- **Your task**: Your task is to repeat the listing exactly.

Collected data Block Start

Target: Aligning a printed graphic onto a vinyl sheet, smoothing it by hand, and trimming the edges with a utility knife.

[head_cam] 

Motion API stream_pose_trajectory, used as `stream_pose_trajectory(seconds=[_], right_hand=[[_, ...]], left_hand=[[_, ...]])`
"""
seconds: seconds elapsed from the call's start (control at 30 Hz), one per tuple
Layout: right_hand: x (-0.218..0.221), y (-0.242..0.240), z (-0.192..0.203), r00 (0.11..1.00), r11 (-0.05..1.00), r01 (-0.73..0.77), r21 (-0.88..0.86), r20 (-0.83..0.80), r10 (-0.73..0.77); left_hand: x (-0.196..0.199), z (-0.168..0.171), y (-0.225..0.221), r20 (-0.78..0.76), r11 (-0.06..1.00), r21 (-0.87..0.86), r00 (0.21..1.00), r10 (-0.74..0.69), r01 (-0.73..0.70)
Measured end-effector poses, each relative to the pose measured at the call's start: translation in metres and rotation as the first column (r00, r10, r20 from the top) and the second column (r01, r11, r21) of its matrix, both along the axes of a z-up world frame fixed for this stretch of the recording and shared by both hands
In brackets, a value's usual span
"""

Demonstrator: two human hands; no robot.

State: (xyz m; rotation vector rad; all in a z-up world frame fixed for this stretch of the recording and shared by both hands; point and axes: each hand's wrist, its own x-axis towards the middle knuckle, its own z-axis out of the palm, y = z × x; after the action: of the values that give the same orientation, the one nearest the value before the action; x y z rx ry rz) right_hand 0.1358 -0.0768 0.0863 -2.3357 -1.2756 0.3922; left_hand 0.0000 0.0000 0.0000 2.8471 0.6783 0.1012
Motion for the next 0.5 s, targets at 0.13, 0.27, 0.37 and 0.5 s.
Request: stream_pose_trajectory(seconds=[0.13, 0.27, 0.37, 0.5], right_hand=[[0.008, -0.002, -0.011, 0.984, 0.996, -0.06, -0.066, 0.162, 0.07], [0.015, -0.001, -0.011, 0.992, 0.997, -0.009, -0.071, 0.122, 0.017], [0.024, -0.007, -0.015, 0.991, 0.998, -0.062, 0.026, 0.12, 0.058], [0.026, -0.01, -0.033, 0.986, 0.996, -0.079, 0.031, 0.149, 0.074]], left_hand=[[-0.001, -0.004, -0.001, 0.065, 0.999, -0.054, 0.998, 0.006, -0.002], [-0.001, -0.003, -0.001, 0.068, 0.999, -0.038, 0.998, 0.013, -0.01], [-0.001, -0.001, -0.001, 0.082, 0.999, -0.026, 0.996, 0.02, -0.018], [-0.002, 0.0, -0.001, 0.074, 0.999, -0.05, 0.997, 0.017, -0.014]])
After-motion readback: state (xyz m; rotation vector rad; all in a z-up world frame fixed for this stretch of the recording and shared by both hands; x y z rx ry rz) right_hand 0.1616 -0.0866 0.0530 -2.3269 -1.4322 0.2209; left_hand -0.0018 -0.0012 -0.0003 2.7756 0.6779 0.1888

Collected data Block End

- **Your solution**:
Target: Aligning a printed graphic onto a vinyl sheet, smoothing it by hand, and trimming the edges with a utility knife.

[head_cam] 

Motion API stream_pose_trajectory, used as `stream_pose_trajectory(seconds=[_], right_hand=[[_, ...]], left_hand=[[_, ...]])`
"""
seconds: seconds elapsed from the call's start (control at 30 Hz), one per tuple
Layout: right_hand: x (-0.218..0.221), y (-0.242..0.240), z (-0.192..0.203), r00 (0.11..1.00), r11 (-0.05..1.00), r01 (-0.73..0.77), r21 (-0.88..0.86), r20 (-0.83..0.80), r10 (-0.73..0.77); left_hand: x (-0.196..0.199), z (-0.168..0.171), y (-0.225..0.221), r20 (-0.78..0.76), r11 (-0.06..1.00), r21 (-0.87..0.86), r00 (0.21..1.00), r10 (-0.74..0.69), r01 (-0.73..0.70)
Measured end-effector poses, each relative to the pose measured at the call's start: translation in metres and rotation as the first column (r00, r10, r20 from the top) and the second column (r01, r11, r21) of its matrix, both along the axes of a z-up world frame fixed for this stretch of the recording and shared by both hands
In brackets, a value's usual span
"""

Demonstrator: two human hands; no robot.

State: (xyz m; rotation vector rad; all in a z-up world frame fixed for this stretch of the recording and shared by both hands; point and axes: each hand's wrist, its own x-axis towards the middle knuckle, its own z-axis out of the palm, y = z × x; after the action: of the values that give the same orientation, the one nearest the value before the action; x y z rx ry rz) right_hand 0.1358 -0.0768 0.0863 -2.3357 -1.2756 0.3922; left_hand 0.0000 0.0000 0.0000 2.8471 0.6783 0.1012
Motion for the next 0.5 s, targets at 0.13, 0.27, 0.37 and 0.5 s.
Request: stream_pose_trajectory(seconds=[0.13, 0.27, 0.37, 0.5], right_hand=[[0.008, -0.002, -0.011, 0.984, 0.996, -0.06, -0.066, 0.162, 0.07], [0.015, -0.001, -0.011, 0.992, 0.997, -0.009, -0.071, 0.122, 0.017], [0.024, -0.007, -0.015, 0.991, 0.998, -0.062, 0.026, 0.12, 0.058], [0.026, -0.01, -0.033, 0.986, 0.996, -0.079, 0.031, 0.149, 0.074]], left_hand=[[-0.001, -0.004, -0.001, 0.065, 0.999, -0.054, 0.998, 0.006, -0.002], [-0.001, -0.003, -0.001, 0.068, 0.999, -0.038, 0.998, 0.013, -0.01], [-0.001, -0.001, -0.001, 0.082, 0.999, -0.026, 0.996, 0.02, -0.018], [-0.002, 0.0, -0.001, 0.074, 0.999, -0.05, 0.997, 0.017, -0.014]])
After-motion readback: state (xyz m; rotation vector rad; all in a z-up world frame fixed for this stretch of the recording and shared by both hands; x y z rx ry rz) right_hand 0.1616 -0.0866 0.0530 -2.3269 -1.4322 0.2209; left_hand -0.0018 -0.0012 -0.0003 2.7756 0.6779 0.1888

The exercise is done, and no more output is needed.